Regarding where Bitcoin is trading versus key pricing models, BTC this year surged above its 200-Day Moving Average and Realized Price, both of which sit just under $20,000, a dual bullish sign on the technical front. Another recent technical buy signal that got the bulls excited was Bitcoin experiencing only its seventh “gold cross” in the last 10 years. Elsewhere, the number Bitcoin wallet addresses holding a non-zero balance recently surged to a new all-time high, a sign that new investors are flooding in.
Other on-chain indicators tracked by Glassnode like Bitcoin’s Reserve Risk, as discussed in this recent article, a the MVRV-Z score, which “compares market value and realized value to assess when an asset is overvalued or undervalued”, are also screaming bull signals. The latter recently mustered a sustained recovery back above zero after a prolonged period below, which has historically occurred at the start of bull markets.
Meanwhile, bulls are also taking solace from analysis of the market cycles that the world’s largest cryptocurrency by market capitalization has historically followed. In early January, crypto-focused Twitter account @CryptoHornHairs identified that Bitcoin is following nearly exactly in the path of a roughly four-year market cycle that has been respected perfectly now for over eight years.
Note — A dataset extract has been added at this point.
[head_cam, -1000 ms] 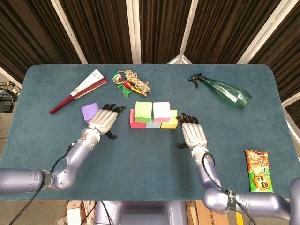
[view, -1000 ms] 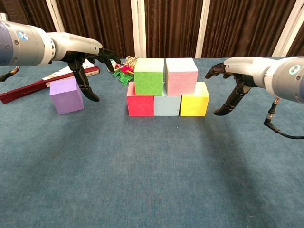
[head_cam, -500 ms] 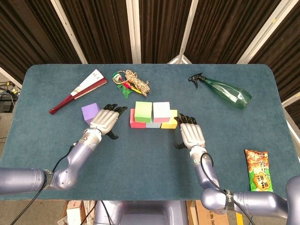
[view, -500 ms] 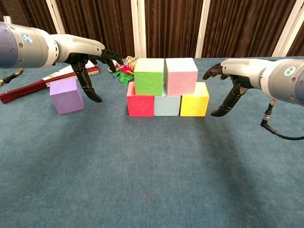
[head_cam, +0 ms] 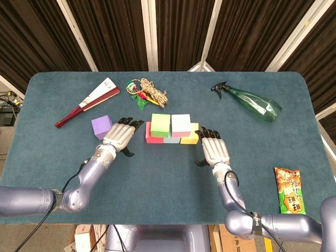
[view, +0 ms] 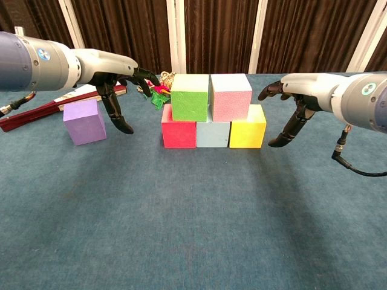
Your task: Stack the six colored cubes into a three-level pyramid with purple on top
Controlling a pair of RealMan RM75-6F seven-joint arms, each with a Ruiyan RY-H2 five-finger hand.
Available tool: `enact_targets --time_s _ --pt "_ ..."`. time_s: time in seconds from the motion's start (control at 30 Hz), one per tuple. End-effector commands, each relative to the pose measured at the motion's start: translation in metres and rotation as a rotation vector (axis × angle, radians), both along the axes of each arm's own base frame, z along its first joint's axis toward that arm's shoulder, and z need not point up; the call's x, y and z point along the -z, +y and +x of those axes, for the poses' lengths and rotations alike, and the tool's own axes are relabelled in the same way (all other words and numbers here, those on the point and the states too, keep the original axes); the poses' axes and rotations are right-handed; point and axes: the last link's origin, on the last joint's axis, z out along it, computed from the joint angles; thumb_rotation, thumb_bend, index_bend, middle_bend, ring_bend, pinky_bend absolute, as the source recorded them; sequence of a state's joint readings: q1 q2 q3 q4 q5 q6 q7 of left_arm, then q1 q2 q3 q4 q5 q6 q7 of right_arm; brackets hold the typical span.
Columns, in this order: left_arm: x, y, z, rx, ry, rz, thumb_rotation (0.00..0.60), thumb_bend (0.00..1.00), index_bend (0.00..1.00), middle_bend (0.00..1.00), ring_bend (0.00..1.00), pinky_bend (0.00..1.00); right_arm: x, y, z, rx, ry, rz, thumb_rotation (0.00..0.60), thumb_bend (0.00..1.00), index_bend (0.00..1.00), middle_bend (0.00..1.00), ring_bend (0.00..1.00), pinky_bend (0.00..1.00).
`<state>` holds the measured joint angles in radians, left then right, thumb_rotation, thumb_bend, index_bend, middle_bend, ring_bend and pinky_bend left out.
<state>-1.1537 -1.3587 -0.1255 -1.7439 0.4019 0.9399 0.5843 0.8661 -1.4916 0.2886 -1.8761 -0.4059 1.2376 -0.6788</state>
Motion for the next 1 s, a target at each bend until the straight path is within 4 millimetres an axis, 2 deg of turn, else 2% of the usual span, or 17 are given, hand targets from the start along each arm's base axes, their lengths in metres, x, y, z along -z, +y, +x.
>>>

$BTC #Bitcoin— HornHairs 🌊 (@CryptoHornHairs) January 12, 2023
2015-2017 bull market: 1064 days
2017-2018 bear market: 364 days
2018-2021 bull market: 1064 days
2021-*current* market low: 364 days
Days left until the top if we just carbon copy the cycle timeframe again: 1001 days pic.twitter.com/KoNZxJRuy5
Elsewhere, a widely followed Bitcoin pricing model is sending a similar story. According to the Bitcoin Stock-to-Flow pricing model, the Bitcoin market cycle is roughly four years, with prices typically bottoming somewhere close to the middle of the four-year gap between “halvings” – the Bitcoin halving is a four-yearly phenomenon where the mining reward gets halved, thus slowing the Bitcoin inflation rate. Past price history suggests that Bitcoin’s next big surge will come after the next halving in 2024.
Given all of the above, perhaps it should come as no surprise that Bitcoin continues to defy macro headwinds, such as the recent move higher in the US dollar and US bond yields driven by a build-up of Fed tightening expectations in wake of recent hawkish communications from policymakers following this month’s string of super strong tier one US data releases.